Nothing is going to stop the Olympics from being staged at Rio de Janeiro, not even the Zika virus outbreak which the World Health Organization (WHO) has declared as a global emergency. But Brazil is making one concession though. It has warned pregnant women to stay away from the Games.
The Rio Olympics scheduled to take place in August poses no risk to athletes and spectators, says Brazil. "We have to explain to those coming to Brazil, the athletes, that there is zero risk if you are not a pregnant woman," President Dilma Rouseff's chief of staff Jaques Wagner said.
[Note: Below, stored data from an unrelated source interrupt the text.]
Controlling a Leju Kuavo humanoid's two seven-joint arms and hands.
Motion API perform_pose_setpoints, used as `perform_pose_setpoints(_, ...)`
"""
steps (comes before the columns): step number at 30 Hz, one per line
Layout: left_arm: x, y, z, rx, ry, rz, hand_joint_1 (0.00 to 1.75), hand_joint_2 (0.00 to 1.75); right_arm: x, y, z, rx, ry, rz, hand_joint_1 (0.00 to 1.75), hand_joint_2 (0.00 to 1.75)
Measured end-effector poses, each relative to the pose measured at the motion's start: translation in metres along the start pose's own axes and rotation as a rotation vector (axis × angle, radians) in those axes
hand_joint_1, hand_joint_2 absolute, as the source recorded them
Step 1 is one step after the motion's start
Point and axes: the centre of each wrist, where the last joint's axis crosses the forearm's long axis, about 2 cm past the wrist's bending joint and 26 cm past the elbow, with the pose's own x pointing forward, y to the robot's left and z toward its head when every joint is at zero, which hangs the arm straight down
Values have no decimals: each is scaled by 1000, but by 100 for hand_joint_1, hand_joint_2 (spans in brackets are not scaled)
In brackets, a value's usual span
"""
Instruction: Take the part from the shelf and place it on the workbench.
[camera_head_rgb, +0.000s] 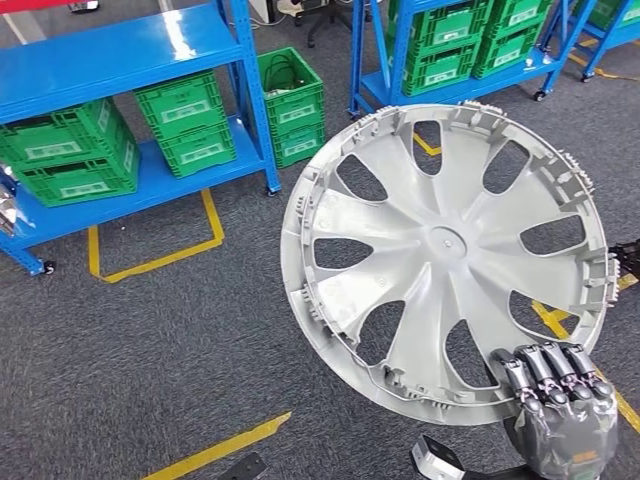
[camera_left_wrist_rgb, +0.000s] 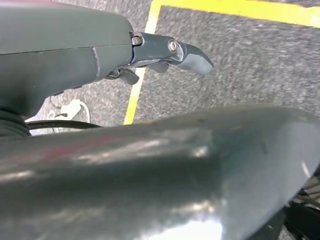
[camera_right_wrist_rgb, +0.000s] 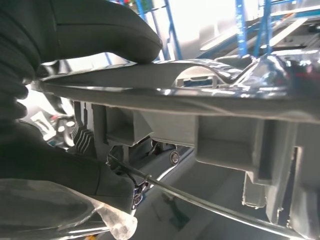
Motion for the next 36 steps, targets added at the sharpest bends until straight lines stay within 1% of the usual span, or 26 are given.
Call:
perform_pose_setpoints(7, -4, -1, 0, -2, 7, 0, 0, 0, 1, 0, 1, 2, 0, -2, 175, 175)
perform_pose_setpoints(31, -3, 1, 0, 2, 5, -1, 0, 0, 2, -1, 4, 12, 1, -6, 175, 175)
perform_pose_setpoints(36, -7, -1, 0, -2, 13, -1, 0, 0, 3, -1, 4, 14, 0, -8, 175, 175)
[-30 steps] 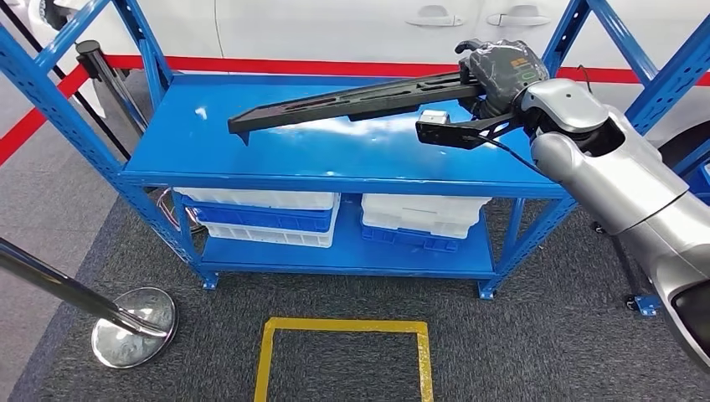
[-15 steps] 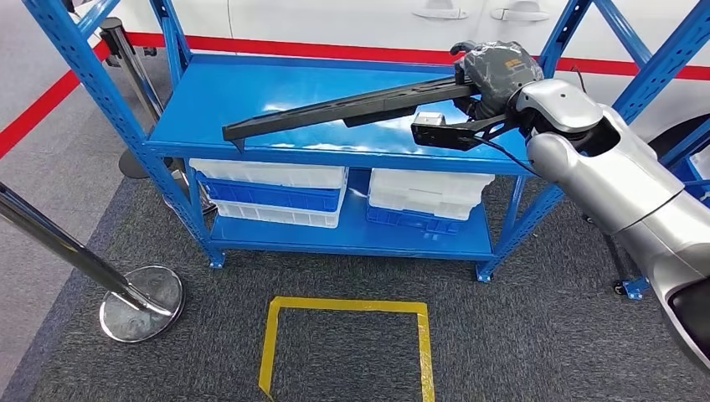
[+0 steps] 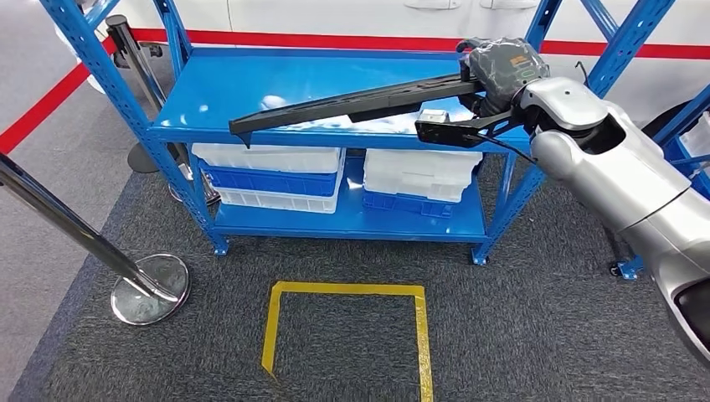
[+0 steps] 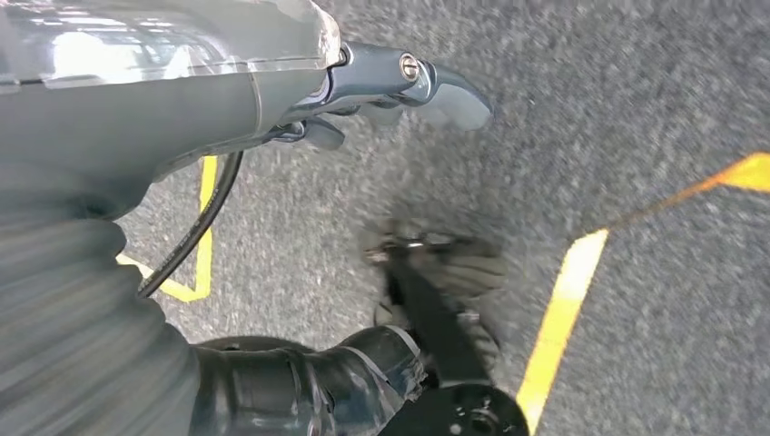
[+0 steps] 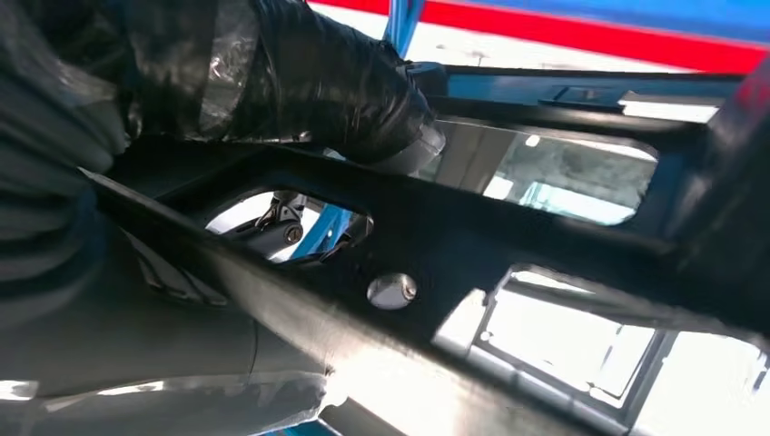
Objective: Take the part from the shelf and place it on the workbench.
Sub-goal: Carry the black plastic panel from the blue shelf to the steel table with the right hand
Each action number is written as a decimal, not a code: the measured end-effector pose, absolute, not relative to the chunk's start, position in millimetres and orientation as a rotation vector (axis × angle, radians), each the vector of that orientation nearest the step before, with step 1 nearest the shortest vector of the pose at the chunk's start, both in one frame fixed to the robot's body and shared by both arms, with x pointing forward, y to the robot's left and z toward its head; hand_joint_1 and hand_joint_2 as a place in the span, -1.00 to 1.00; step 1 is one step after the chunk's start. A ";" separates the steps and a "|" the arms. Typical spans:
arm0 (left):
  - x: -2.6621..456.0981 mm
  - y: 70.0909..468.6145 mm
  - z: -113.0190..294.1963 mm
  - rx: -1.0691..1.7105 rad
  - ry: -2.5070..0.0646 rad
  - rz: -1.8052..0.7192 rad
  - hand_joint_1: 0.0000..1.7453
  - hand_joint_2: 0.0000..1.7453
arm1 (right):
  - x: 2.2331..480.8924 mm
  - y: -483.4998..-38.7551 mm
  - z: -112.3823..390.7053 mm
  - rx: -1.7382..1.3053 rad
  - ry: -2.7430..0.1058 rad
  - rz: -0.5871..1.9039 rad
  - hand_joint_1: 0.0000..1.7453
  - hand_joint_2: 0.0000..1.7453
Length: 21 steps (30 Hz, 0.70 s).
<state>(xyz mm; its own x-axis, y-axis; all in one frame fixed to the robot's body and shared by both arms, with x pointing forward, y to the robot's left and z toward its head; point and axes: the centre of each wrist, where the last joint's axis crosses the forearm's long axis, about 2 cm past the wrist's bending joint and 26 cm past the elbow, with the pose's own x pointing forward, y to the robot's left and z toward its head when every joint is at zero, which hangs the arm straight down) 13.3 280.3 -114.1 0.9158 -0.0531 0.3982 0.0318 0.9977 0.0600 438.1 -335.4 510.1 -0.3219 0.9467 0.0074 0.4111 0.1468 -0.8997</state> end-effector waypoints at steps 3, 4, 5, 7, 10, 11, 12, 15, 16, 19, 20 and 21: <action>15.1 281.2 -114.0 0.054 -0.415 -0.049 -1.00 1.00 | 437.9 -335.5 510.4 -1.300 -1.823 1.134 1.00 1.00; 15.3 281.3 -114.0 0.054 -0.416 -0.050 -1.00 1.00 | 437.7 -335.7 510.5 -1.301 -1.823 1.134 1.00 1.00; 15.5 281.3 -114.0 0.054 -0.416 -0.051 -1.00 1.00 | 437.7 -336.0 510.6 -1.301 -1.822 1.133 1.00 1.00; 14.9 281.2 -114.0 0.053 -0.415 -0.052 -1.00 1.00 | 437.9 -336.4 509.7 -1.301 -1.820 1.134 1.00 1.00; 14.7 280.7 -114.0 0.052 -0.415 -0.053 -1.00 1.00 | 438.3 -337.7 508.5 -1.299 -1.815 1.134 1.00 1.00; 14.7 280.8 -114.0 0.052 -0.415 -0.053 -1.00 1.00 | 438.3 -338.1 508.4 -1.300 -1.813 1.134 1.00 1.00; 14.5 280.9 -114.0 0.052 -0.415 -0.054 -1.00 1.00 | 438.4 -338.4 508.2 -1.300 -1.812 1.134 1.00 1.00; 14.5 281.1 -114.0 0.053 -0.415 -0.054 -1.00 1.00 | 439.0 -338.8 506.9 -1.298 -1.807 1.134 1.00 1.00; 14.5 281.0 -114.0 0.052 -0.416 -0.053 -1.00 1.00 | 439.0 -338.9 506.8 -1.298 -1.807 1.134 1.00 1.00; 15.0 278.7 -113.9 0.045 -0.418 -0.052 -1.00 1.00 | 438.4 -338.6 509.6 -1.303 -1.811 1.132 1.00 1.00; 15.2 277.9 -113.9 0.043 -0.419 -0.051 -1.00 1.00 | 438.0 -338.5 511.1 -1.307 -1.813 1.131 1.00 1.00; 15.2 277.7 -113.9 0.042 -0.419 -0.050 -1.00 1.00 | 437.7 -338.4 512.7 -1.310 -1.814 1.130 1.00 1.00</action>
<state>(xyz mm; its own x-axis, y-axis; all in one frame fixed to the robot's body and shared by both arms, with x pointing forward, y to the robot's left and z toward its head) 15.2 277.7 -113.9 0.9125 -0.0568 0.4051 0.0396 0.9979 0.0508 437.7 -338.4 512.7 -0.3119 0.9501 0.0041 0.4153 0.1402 -0.8988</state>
Wagner however issued a warning to pregnant women. "The risk, which I would say is serious, is for pregnant women. It is clearly not advisable for you [to travel to the Games] because you don't want to take that risk."
Downplaying the WHO alert, Wagner said Rouseff viewed it as "positive" as it "alerts the whole world, including the scientific world, to the danger of the new virus." He continued: "If you're an adult, a man or a woman who isn't pregnant, you develop antibodies in about five days and [the disease] passes. I understand that no one needs to be afraid if you are not pregnant."
There is no vaccine or medication for the Zika virus. The only way to avoid getting it is to not get bitten by the Aedes mosquito which transmits the infection.
On Monday, WHO Director General Margaret Chan declared the Zika outbreak as a "public health emergency of international concern." The fact that it has put the Zika outbreak in the same category as Ebola should indicate the seriousness of the situation.
There have been around 4,000 reported cases of microcephaly in Brazil alone since October. WHO has warned that Zika is likely to "spread explosively" across nearly all the Americas. So far, more than 20 countries, including Brazil have already reported cases of Zika.
Although most of the infections are said to be mild and cause few or no symptoms, there have been some reported cases of a rare paralysis disorder called Guillain-Barre syndrome. The mosquito-borne virus is suspected of causing microcephaly or abnormally small heads in babies. The health threat is believed to be more significant in pregnancy, to the unborn child.